I need to talk about one thing tonight, even though I'm tired. I've been holding this in for a whil.
This past Sunday a friend of mine died of breast cancer. My friend just turned 40 and had two young kids. She had liver mets and found out just before I met her again in Philly that she had a single lesion on her brain. One single brain met, three months ago. And now she's dead.
I don't know how she could have died so quickly. She had radiation for the lesion and then... nothing. All that time, my friend didn't know that she was sick... she thought she was going to be getting treatment - her oncologist never told her anything different! She was in terrible pain as well. But while we knew things weren't perfect, we thought it was ok, that she was going to be better.
It wasn't until she talked to someone a couple of weeks ago and was totally incoherent - indicating that the single brain met had spread - that we knew that there was a problem. A mutual friend got hospice involved to get some pain relief going and some help for my friend's husband (who was trying to deal with his wife and two young daughters with no support or help). On Saturday, my friend moved into a hospice facility and died the next day.

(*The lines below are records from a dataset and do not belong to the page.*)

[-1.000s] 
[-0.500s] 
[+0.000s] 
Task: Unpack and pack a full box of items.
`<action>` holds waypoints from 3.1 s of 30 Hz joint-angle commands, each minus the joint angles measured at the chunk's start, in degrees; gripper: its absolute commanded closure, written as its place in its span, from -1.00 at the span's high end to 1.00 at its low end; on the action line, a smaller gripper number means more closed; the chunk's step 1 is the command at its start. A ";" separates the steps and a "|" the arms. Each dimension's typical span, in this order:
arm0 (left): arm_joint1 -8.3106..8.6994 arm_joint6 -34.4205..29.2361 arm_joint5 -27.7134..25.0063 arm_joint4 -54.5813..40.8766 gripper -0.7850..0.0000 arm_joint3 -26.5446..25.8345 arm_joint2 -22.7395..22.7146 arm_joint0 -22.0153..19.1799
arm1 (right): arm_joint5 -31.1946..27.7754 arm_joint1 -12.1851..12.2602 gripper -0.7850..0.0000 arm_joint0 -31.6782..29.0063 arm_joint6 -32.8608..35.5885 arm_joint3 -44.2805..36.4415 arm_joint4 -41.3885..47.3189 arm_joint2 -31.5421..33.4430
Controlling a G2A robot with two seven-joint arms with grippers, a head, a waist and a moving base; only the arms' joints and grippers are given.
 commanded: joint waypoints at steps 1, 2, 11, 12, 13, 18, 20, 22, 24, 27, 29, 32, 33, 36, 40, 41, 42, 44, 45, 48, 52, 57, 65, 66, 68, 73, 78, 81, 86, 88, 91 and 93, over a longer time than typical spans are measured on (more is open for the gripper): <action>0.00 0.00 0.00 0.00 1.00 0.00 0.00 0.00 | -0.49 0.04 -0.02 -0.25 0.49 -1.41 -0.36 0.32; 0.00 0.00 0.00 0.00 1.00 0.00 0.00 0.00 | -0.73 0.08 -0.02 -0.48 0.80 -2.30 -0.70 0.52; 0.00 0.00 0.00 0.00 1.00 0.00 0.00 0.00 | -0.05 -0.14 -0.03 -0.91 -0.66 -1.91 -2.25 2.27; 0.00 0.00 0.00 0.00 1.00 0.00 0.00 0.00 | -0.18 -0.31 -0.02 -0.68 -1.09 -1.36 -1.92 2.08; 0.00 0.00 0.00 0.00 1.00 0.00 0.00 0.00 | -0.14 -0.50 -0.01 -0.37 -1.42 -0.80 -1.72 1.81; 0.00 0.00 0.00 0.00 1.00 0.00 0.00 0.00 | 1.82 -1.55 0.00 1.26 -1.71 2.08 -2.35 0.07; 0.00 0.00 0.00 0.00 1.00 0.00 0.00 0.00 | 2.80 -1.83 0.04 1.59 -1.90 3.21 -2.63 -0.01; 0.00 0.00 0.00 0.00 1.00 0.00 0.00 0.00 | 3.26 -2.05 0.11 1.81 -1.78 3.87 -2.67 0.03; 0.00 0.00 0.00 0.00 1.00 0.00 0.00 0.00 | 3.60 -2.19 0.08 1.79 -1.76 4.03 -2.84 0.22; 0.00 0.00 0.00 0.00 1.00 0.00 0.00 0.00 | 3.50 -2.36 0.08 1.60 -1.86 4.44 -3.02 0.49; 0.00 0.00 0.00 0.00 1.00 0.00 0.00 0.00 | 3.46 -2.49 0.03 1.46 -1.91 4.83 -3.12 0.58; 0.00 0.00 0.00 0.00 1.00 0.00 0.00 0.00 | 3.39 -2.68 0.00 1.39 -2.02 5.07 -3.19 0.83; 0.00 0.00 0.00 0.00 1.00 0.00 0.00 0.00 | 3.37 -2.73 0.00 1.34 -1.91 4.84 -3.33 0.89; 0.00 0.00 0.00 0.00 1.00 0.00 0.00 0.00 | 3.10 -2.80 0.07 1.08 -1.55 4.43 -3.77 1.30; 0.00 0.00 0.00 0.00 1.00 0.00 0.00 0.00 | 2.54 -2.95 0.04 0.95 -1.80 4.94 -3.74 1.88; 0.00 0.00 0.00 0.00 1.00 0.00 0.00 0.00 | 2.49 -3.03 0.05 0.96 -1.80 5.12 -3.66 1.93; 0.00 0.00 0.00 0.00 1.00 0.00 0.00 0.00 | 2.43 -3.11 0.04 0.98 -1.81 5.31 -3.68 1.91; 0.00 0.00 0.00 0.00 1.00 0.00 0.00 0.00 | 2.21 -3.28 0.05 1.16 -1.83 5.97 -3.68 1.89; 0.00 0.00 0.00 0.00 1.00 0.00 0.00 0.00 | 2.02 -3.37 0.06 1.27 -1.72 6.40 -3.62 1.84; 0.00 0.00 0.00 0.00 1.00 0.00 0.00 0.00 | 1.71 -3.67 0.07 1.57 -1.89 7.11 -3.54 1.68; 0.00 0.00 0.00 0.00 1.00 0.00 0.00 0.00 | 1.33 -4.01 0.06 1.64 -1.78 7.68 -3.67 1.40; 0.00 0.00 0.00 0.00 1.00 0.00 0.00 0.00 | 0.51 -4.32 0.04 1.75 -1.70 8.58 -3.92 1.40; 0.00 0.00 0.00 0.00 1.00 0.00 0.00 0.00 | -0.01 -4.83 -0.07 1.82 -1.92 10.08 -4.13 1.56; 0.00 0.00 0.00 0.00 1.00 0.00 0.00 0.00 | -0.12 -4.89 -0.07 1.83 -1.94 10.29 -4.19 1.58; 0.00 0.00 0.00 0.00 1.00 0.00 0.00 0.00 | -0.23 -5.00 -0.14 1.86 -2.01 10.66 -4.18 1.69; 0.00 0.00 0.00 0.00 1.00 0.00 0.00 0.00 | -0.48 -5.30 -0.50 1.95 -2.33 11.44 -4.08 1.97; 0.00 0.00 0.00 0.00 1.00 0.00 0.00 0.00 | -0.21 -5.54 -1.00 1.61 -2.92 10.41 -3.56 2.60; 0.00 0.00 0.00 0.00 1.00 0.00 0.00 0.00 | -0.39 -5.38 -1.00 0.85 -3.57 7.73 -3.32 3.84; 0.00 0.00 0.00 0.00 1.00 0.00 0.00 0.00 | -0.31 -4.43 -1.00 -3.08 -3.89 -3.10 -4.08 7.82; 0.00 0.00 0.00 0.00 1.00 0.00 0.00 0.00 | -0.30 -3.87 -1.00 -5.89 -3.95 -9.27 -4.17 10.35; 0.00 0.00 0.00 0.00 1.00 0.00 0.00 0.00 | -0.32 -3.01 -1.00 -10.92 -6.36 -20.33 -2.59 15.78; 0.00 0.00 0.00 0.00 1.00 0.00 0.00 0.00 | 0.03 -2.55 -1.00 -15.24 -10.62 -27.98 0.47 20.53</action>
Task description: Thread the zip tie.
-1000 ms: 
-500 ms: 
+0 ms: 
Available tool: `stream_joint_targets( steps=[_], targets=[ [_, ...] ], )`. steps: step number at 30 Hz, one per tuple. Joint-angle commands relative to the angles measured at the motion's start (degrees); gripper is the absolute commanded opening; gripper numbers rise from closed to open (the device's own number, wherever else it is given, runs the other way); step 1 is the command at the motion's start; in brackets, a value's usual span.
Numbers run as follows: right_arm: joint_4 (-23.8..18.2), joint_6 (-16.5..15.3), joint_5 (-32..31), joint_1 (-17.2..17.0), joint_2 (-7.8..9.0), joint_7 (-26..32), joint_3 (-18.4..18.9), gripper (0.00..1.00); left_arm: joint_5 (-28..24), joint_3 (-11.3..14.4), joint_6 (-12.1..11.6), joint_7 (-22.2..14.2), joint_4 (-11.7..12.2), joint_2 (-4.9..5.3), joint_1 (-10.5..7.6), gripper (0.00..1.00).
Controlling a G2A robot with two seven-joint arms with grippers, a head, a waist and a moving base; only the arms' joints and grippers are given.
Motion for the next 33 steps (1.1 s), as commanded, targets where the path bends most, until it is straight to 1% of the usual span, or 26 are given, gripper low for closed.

It was hard to hear about my friend while we were away... here we were in this beautiful place, seeing these more amazing things, and my friend is dead way more quickly than anyone had a right to think was even possible.
I hate cancer and I want it to stop killing my friends.
LisaG, I miss you... you were so funny, irreverent, and smart. I wish you'd had more time with us. I love you so much and I hope you're at peace now, watching over the rest of us.